## PROBLEM
Show all the lines in the data below that include the word "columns".

## DATA TO PROCESS
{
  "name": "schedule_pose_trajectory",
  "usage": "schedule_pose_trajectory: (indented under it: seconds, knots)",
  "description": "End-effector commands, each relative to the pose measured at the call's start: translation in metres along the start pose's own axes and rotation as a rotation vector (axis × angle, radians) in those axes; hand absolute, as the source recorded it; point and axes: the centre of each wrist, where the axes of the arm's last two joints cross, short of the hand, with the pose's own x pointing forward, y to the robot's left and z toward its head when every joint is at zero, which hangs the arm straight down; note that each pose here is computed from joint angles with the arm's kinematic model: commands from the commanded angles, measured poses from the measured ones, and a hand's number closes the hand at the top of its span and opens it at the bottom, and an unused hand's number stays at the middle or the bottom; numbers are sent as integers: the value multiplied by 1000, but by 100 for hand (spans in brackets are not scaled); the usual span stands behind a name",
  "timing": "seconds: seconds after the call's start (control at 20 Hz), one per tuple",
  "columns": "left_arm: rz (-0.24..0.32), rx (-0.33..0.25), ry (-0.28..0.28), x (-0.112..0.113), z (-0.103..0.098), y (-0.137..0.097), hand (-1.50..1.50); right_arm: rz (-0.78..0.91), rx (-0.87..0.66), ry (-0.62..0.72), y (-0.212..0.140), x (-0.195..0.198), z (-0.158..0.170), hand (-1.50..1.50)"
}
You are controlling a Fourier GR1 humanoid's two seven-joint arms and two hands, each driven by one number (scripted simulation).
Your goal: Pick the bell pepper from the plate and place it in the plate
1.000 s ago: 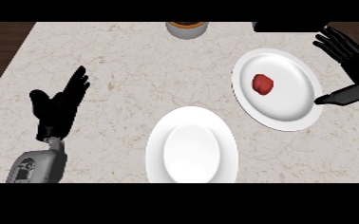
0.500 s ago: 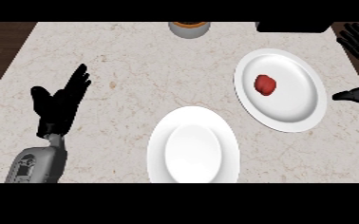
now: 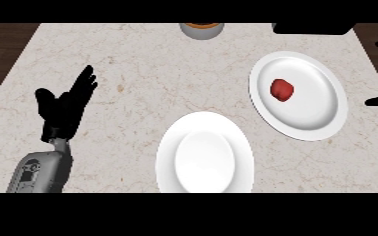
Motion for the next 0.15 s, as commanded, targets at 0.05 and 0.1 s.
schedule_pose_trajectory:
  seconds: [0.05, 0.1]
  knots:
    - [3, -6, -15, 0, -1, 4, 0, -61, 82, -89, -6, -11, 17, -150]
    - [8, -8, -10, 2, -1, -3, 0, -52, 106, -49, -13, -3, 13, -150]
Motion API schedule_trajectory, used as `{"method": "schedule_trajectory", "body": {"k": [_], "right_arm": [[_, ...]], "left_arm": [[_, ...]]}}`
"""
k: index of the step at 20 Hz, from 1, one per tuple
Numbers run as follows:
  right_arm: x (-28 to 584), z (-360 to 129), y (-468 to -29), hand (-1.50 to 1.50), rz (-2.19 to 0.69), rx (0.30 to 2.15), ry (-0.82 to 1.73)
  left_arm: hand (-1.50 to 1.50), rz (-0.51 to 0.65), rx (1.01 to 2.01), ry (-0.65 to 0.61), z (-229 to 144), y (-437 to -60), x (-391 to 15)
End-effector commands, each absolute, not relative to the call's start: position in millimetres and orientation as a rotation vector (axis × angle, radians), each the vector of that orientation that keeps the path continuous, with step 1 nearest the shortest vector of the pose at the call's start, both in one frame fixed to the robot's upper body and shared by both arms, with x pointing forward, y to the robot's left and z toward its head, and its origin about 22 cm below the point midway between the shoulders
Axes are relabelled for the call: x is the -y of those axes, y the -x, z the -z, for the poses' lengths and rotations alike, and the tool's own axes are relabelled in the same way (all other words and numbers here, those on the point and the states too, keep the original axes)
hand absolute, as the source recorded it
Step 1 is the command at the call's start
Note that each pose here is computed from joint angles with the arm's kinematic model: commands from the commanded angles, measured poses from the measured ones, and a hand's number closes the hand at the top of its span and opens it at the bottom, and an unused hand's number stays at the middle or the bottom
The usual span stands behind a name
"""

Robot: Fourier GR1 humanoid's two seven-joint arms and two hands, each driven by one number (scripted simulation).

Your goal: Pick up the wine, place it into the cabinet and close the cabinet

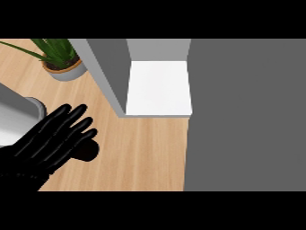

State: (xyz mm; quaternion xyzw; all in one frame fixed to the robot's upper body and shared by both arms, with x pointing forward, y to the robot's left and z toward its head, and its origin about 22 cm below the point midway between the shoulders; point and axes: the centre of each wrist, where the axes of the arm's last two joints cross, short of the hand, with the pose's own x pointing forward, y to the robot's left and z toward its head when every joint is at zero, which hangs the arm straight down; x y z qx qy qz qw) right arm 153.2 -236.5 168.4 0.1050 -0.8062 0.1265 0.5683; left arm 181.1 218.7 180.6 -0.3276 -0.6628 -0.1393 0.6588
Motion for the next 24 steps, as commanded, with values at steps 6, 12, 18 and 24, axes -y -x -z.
{"method": "schedule_trajectory", "body": {"k": [6, 12, 18, 24], "right_arm": [[238.5, -189.6, -143.5, -1.50, -0.266, 1.918, -0.275], [234.4, -201.6, -125.2, -1.50, -0.277, 1.936, -0.258], [227.3, -206.0, -129.7, -1.50, -0.274, 1.932, -0.250], [232.0, -205.3, -126.3, -1.50, -0.282, 1.952, -0.256]], "left_arm": [[-1.50, 0.292, 1.546, 0.717, -206.4, -184.3, -231.7], [-1.50, 0.294, 1.587, 0.658, -231.2, -181.2, -249.7], [-1.50, 0.256, 1.586, 0.603, -210.0, -207.0, -269.0], [-1.50, 0.226, 1.571, 0.571, -215.3, -223.6, -302.7]]}}
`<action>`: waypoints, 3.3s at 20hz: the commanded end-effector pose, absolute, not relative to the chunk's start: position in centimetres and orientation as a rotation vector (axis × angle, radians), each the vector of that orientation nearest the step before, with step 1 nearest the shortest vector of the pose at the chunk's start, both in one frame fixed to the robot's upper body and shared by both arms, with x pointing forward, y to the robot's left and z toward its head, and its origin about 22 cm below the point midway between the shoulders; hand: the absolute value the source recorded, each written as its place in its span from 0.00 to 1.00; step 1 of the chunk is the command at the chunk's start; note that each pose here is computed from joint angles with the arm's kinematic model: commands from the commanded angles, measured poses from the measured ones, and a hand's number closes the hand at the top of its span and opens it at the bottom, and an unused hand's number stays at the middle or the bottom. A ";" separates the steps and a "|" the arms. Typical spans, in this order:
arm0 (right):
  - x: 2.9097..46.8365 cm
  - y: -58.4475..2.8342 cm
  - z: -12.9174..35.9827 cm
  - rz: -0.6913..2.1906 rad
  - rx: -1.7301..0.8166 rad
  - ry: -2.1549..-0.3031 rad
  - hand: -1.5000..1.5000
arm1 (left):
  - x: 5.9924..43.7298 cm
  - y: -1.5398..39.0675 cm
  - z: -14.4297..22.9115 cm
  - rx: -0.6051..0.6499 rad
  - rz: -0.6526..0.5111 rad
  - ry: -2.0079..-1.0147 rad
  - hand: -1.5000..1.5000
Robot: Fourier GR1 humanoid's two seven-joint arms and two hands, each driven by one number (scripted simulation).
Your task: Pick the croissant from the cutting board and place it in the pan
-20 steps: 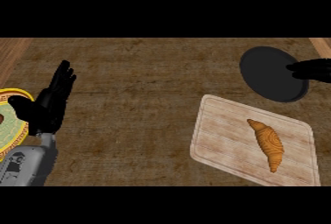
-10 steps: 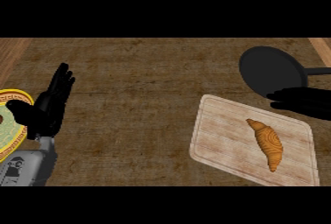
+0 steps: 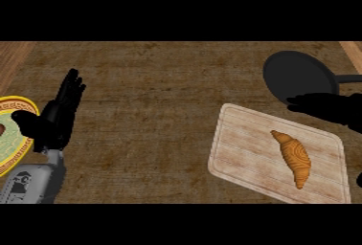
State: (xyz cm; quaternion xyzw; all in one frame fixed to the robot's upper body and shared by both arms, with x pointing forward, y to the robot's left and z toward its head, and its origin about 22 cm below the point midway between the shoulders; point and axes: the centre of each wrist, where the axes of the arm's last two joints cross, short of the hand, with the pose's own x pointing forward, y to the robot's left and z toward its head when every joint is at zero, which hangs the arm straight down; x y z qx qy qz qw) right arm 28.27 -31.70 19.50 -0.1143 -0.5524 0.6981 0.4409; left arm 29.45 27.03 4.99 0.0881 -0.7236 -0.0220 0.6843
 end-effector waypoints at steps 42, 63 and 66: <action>29.8 -30.4 8.8 2.084 -0.474 -0.947 0.00 | 29.9 28.0 3.8 0.203 -0.048 -1.622 0.50; 27.1 -25.5 3.9 2.059 -0.360 -1.059 1.00 | 28.1 27.2 3.5 0.198 -0.043 -1.594 0.50; 24.4 -21.7 1.8 1.843 -0.349 -1.112 1.00 | 28.3 28.3 4.8 0.241 -0.028 -1.618 0.50</action>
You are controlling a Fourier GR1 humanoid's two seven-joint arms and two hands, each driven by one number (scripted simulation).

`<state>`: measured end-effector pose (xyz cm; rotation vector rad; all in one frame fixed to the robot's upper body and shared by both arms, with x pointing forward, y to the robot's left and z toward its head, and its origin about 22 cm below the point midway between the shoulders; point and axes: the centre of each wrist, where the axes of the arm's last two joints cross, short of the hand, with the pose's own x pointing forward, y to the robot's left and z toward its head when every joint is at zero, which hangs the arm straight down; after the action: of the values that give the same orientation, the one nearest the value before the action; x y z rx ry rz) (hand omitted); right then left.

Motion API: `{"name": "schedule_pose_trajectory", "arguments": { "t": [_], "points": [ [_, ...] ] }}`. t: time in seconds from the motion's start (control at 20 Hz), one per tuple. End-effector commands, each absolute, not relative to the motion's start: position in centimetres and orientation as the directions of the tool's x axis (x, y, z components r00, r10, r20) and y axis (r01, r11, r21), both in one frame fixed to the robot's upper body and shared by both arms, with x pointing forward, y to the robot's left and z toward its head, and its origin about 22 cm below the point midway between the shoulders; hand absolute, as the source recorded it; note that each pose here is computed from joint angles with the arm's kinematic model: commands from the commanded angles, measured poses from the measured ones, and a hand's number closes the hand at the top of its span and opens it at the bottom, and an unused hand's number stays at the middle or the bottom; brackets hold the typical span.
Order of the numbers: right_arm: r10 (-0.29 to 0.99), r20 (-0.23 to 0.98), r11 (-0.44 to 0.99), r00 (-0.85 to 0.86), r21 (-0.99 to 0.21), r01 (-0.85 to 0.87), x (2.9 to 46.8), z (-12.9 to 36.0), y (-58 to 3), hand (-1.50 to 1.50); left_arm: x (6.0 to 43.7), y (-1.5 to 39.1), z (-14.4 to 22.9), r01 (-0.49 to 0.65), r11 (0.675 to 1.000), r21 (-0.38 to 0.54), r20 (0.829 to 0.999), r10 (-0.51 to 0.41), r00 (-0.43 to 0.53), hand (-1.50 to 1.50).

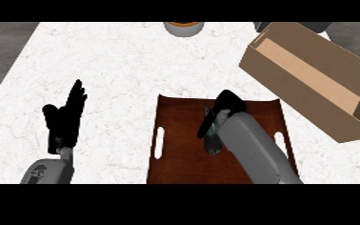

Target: Pick the eggplant from the tray and place it in the cardboard box

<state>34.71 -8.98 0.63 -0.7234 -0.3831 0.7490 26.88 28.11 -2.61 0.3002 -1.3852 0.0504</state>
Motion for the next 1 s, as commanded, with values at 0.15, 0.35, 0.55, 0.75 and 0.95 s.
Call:
{"name": "schedule_pose_trajectory", "arguments": {
  "t": [0.15,0.35,0.55,0.75,0.95],
  "points": [
    [0.646,-0.035,0.514,0.762,-0.719,-0.469,33.7,0.0,-8.1,-1.50,26.9,28.5,-2.2,-0.203,0.965,0.166,0.972,-0.126,0.196,0.00],
    [0.684,-0.006,0.512,0.730,-0.708,-0.486,33.8,-0.1,-7.1,1.50,26.2,27.0,-3.7,-0.204,0.964,0.171,0.973,-0.132,0.189,0.00],
    [0.722,0.021,0.428,0.691,-0.799,-0.423,34.8,-0.5,-9.0,1.50,24.2,27.7,-4.3,-0.223,0.959,0.177,0.974,-0.138,0.178,0.00],
    [0.724,0.020,0.407,0.689,-0.819,-0.404,35.2,-0.4,-7.4,1.50,26.5,27.9,-1.9,-0.214,0.960,0.182,0.970,-0.141,0.196,0.00],
    [0.874,0.144,0.339,0.464,-0.865,-0.370,31.0,-0.9,-5.9,1.50,25.0,28.0,-3.3,-0.231,0.956,0.183,0.972,-0.141,0.185,0.00]
  ]
}}
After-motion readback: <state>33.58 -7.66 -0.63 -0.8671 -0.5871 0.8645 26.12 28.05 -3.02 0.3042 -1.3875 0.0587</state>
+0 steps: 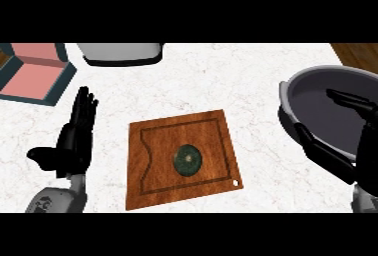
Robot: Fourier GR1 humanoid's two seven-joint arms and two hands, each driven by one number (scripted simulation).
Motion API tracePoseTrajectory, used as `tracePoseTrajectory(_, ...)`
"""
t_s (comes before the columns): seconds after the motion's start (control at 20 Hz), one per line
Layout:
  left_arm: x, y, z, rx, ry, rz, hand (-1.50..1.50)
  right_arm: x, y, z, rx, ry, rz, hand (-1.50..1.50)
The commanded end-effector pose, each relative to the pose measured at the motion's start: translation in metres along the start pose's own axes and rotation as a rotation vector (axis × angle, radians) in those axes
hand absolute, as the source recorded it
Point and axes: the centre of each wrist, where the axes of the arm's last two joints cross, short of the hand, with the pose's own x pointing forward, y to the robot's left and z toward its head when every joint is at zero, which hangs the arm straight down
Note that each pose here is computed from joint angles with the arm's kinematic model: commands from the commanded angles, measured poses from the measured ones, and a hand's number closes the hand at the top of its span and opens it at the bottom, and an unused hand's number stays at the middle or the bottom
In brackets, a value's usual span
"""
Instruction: Pick the squash from the cutting board and place it in the pot
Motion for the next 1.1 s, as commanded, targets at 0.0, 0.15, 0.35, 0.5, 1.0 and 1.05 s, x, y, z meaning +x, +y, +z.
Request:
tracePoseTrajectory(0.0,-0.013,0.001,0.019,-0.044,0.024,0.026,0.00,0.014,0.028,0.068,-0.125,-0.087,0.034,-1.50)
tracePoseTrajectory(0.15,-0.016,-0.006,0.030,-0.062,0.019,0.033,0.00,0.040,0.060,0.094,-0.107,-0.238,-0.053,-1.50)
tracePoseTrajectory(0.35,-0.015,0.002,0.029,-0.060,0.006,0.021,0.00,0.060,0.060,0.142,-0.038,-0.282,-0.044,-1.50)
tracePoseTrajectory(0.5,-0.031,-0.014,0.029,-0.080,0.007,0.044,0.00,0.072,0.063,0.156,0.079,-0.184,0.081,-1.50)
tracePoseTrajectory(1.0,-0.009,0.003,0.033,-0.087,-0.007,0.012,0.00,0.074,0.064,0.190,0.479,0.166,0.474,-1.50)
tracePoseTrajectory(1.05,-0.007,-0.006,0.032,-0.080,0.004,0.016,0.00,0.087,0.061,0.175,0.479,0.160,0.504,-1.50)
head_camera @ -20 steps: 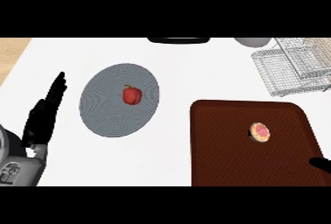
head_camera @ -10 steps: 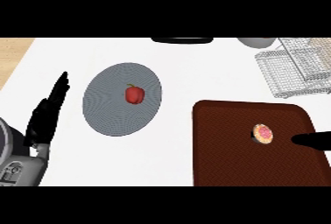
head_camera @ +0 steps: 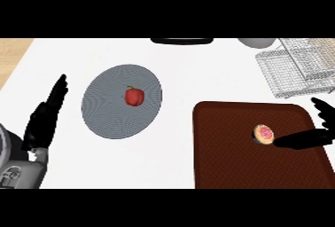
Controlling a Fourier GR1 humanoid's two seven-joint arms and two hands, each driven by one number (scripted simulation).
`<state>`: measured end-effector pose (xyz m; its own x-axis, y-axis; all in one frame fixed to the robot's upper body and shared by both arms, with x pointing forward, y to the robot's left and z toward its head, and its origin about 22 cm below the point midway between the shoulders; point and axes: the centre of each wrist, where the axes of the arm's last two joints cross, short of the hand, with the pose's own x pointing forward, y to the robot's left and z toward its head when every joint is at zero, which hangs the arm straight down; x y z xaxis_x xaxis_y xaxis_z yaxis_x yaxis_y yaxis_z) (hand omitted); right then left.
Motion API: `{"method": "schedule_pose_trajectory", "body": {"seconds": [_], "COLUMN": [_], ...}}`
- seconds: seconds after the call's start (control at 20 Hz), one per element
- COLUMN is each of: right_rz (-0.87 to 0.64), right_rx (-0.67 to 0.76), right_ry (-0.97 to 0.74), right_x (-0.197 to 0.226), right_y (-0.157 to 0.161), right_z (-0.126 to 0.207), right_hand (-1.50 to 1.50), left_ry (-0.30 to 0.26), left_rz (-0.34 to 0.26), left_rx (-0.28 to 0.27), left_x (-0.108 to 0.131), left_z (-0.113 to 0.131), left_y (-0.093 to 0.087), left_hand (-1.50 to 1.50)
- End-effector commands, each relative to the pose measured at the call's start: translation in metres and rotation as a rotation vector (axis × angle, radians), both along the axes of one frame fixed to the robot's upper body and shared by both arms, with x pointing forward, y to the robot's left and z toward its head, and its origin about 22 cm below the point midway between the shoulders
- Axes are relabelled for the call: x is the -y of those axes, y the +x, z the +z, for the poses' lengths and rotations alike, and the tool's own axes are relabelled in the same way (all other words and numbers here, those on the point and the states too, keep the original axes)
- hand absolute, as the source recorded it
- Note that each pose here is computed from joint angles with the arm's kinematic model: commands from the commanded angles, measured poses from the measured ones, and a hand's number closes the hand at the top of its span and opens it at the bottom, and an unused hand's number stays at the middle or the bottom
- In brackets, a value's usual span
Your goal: Pick the cupcake from the tray and place it in the tiered basket
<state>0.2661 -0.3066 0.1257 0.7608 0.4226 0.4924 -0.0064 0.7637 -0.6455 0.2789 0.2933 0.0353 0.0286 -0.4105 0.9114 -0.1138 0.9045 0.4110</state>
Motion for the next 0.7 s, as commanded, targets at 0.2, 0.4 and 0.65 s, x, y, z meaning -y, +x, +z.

## RESULT OF THE TASK
  "columns": "left_arm: rz (-0.24..0.32), rx (-0.33..0.25), ry (-0.28..0.28), x (-0.112..0.113), z (-0.103..0.098), y (-0.137..0.097), hand (-1.50..1.50); right_arm: rz (-0.78..0.91), rx (-0.87..0.66), ry (-0.62..0.72), y (-0.212..0.140), x (-0.195..0.198), z (-0.158..0.170), hand (-1.50..1.50)"
t_s (comes before the columns): seconds after the motion's start (control at 20 Hz), one per line

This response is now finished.